Mayor breaks tie for Sunday liquor sales
Estuardo Garcia
Tonganoxie residents will have to wait until at least August before being able to buy liquor on Sundays.
On Tuesday, City Attorney Mike Kelly said Kansas statutes wouldn’t allow the approved city council ordinance allowing sale of liquor on Sunday until after a 60-day protest period and after the new ordinance is published twice. This would mean the new ordinance would not take effect until Aug. 17.
On Monday night the Tonganoxie City Council voted, 3-2, in favor of Sunday sales, with Mayor Mike Vestal’s vote serving as the tiebreaker. Councilmember Burdell Welsh was absent from the meeting.
“I think it’s about time the city passed the ordinance,” Jennifer Polley, who manages Krouse Liquors in Tonganoxie, said “This finally gives us a chance to compete with the other liquor stores in the area.”

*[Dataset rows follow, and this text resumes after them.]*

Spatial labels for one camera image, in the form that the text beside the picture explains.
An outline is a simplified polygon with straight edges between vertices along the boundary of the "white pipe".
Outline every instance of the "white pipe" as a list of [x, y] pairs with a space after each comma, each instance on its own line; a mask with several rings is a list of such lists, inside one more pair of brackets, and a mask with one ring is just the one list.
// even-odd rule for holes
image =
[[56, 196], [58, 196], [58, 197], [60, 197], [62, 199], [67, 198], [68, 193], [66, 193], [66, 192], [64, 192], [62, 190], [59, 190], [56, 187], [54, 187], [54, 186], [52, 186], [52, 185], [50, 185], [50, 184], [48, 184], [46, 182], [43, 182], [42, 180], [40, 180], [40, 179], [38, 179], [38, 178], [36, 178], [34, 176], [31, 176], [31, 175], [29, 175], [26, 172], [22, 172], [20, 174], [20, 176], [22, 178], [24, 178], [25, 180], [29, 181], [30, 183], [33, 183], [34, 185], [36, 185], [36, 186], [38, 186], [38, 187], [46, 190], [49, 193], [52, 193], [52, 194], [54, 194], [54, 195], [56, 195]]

The vote came after city officials learned that a previous ordinance passed in May 2008 might not be enforceable. That ordinance allowed the sale of alcohol on Memorial Day, Labor Day and Independence Day if the holidays fell on a weekday. The ordinance did not fall in line with a 2006 opinion by then Attorney General Phill Kline regarding a similar ordinance adopted by the small Western Kansas town of Syracuse.
The city council was told by Mike Kelly, the city attorney, that it could not pick and choose which days liquor stores could be open, so the city either had to allow sales on the holidays and Sundays or not allow sales on those days.
Syracuse resolved the problem by allowing liquor sales between 7:59 p.m. and 8 p.m. on Sundays.
On one side of the issue, councilmembers Jim Truesdell and Tom Putthoff were against adopting the Sunday sales ordinance.
Truesdell argued that the tools have always been available for the parties interested in Sunday liquor sales to challenge city law and bring the question to a special election for which the interested parties would have to pay.
Putthoff felt the same way and said his views on alcohol weren’t driving his decision.
“If I say I’m against something, does that mean my personal opinion is against it?” Putthoff asked the council. “I’m going by statistics that I have read and it has nothing to do with whether I like alcohol or don’t. I just think that sometimes we need to protect ourselves from ourselves.”
On the other side of the issue, councilmembers Paula Crook and Jason Ward said it was damaging local businesses when they couldn’t compete with surrounding cities.
Crook described herself as a tool that is used to better the community and businesses in town.
Ward had asked for a compromise in which the city could adopt a similar measure to Syracuse and only be open for one minute on Sunday and still allow sales on holidays. Members of the audience agreed one minute on Sundays would be a fair compromise.
“There is so much friction with this issue and I want the best for both parties,” he said. “I don’t want to put us in a position where somebody comes back and protests this again.”
Putthoff and Truesdell were not in favor of the compromise and Truesdell stated that it would just be “skirting the issue.”
The vote came down to a tie after councilmembers Jim Truesdell and Tom Putthoff voted against the change and councilmembers Paula Crook and Jason Ward voted for the change. Tonganoxie Mayor Mike Vestal broke the 2-2 tie in favor of the ordinance.
“I just voted my conscience and what I thought was best for the community as far as economics go,” Vestal said after the meeting.
Tonganoxie residents could petition the ordinance and bring it to a special election, which liquor storeowners said they would welcome because they believe the vote will be in their favor.
Janet Klasinski, Leavenworth County clerk, said Tuesday that K.S.A. 41-2911 requires that a petition have no less than five percent of the total number of voters in the city who voted in the last presidential election. She said there were 2,015 votes cast in Tonganoxie on Nov. 4 so 101 signatures of registered voters would be required for the petition. The signatures would then have to be verified by the county clerk’s office.
She also said the petition language should be taken directly from the statute.
In November 2003 a valid petition brought back a charter ordinance that would have allowed liquor sales on Sunday before the state changed the law in 2005. The city council at the time let the charter ordinance die instead of spending the $1,500 for a special election.
Klasinski estimates that a special election would cost around $3,500.